Modric ha disfrutado esta temporada como pocas otras. Y se ve con fuerzas para seguir un año más. Rafa Nadal ha hecho varias declaraciones en los últimos meses sobre lo que le cuesta seguir adelante, pelear cada punto y cada trofeo. Con dolor en todo el cuerpo, con molestias para caminar y llevar una vida normal. Pero ahí está. Comenzó la temporada ganando el Open de Australia con una remontada espectacular a Daniil Medvédev, desafiando toda la lógica y pasándose por el forro lo que la estadística pronosticaba. El talento desafía a la lógica, al Big Data.

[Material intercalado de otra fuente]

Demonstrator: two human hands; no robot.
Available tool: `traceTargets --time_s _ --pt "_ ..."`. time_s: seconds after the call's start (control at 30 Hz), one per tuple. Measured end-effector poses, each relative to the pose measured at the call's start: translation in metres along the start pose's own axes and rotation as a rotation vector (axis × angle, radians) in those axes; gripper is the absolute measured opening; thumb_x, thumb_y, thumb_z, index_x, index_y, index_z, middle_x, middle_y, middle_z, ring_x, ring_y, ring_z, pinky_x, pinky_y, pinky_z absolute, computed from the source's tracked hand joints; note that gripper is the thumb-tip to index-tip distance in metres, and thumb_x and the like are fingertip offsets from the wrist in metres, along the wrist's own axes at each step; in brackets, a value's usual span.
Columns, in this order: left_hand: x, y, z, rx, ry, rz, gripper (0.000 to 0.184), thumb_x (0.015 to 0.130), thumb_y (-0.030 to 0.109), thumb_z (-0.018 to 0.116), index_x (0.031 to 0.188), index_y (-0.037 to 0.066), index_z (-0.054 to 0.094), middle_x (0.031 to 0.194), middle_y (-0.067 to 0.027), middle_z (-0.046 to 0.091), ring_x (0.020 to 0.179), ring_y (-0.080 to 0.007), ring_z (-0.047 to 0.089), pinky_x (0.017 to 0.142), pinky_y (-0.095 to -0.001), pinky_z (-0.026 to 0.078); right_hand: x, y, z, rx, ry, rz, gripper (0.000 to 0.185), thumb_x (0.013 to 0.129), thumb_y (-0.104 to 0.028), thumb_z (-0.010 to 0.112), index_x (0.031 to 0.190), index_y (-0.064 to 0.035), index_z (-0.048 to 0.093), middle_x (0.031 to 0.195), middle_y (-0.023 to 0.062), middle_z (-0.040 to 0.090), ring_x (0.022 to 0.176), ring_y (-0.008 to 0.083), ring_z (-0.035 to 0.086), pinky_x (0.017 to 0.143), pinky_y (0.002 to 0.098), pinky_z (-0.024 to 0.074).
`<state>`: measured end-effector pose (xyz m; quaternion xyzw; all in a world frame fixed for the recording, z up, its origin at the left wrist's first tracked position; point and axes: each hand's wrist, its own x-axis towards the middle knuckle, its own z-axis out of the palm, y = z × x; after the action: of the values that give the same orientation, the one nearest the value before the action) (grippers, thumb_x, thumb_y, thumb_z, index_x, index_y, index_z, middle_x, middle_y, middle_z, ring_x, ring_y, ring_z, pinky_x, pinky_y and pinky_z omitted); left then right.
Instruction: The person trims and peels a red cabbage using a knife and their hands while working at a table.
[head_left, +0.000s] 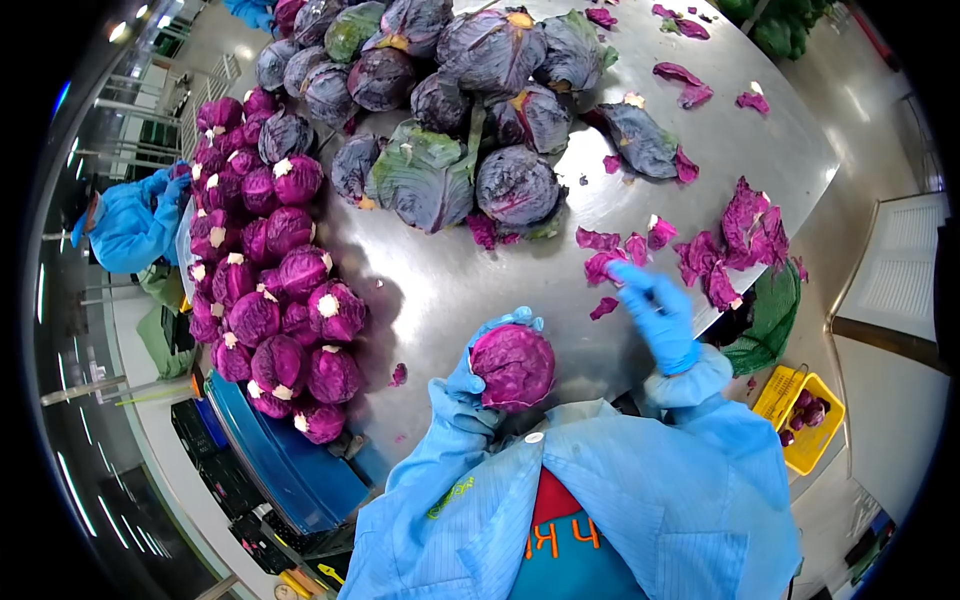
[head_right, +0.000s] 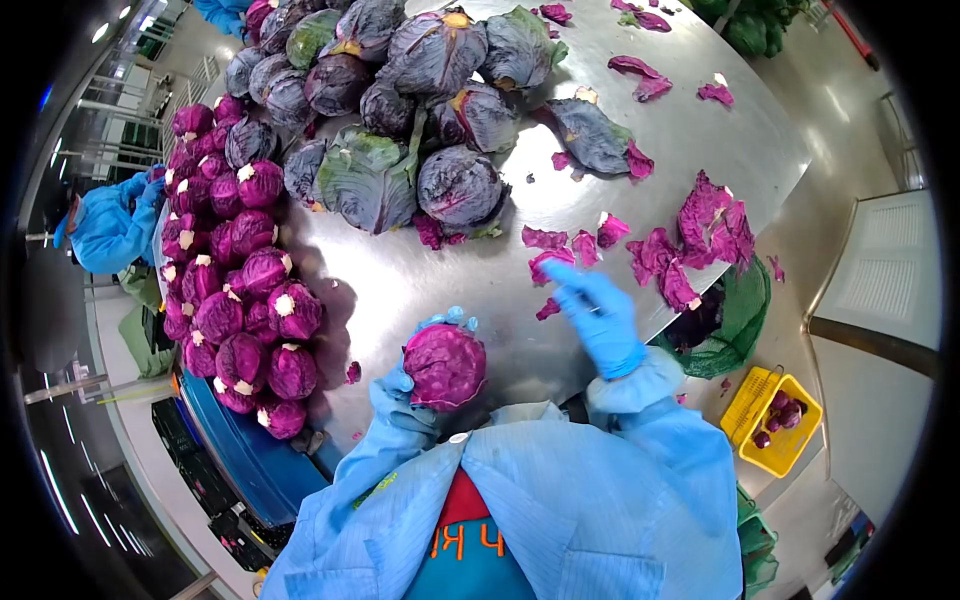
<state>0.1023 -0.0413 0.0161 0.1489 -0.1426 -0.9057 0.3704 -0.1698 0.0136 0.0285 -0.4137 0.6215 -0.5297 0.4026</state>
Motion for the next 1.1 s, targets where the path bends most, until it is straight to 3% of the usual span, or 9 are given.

Hace un año, Novak Djokovic eliminó a Rafa Nadal en su pista favorita, en la Philippe Chatrier de París. Hace un año también, el Chelsea demostró al Real Madrid que no podía competir con el fútbol inglés con ese centro del campo envejecido (Casemiro-Kroos-Modric). Pero los viejos rockeros han demostrado tener aún una marcha más, han sido capaces de progresar, de mejorar sus prestaciones. El miércoles pasado, Rafa Nadal eliminó a Nole en cuatro sets y otro partido memorable. El Real Madrid se ha llevado por delante a lo mejor del fútbol inglés sin cambiar apenas nada de su centro del campo. Chelsea, Manchester City y Liverpool. Lo mejor de la Premier. Quizás lo mejor de Europa. Y cuando muchos decían que Modric no aguantaría la prórroga frente al Chelsea de Kanté, Kovacic o Mason Mount, el croata ofreció otra clase maestra de temple, posicionamiento y saber estar.

Quizás una de las ventajas que da la edad en el deporte es la madurez, la experiencia para saber distinguir los momentos y no ponerse nervioso en situaciones que invitan a ello. Cuando uno ha estado al borde del abismo, cuando ha mirado hacia abajo varias veces, como Nadal, o como el Real Madrid en esta temporada histórica, sabe que puede pasear por su filo sin miedo, mirar al rival a los ojos y decirle: «ven, vas a tener que empujarme, y a lo mejor en el intento, el que cae eres tú». PSG, Chelsea, City, Liverpool. Medvédev, Djokovic, Zverev.

Otra de las anomalías estadísticas que hemos visto es la octava victoria del Real Madrid en sus últimas ocho finales de Champions. No es normal. El Madrid ha perdido alguna final de Copa del Rey reciente (contra el Atleti) o Supercopas de Europa y de España, pero cuando llega su torneo, se transforma. Ocho de ocho. Como Nadal en Roland Garros, trece de trece. Espero no gafarlo para hoy. Puede que sea su última final, puede ser la última temporada de Rafa perfectamente. Y aunque muchos ya esperaban la irrupción de Carlos Alcaraz en el lugar del viejo rockero, el murciano aún tendrá que esperar un poco. Lo mismo que Fede Valverde, Camavinga, Vinícius o Rodrygo. A los viejos rockeros Modric, Casemiro, Kroos o Benzema aún les queda cuerda.

Suerte para Rafa Nadal, aunque no la necesita. Lo tiene todo en su cabeza, mucho más que en las piernas.

Actualización a las 17.45 h.: por supuesto, ganó el viejo rockero. 14 de 14. Conoce los secretos de la arcilla parisina como nadie.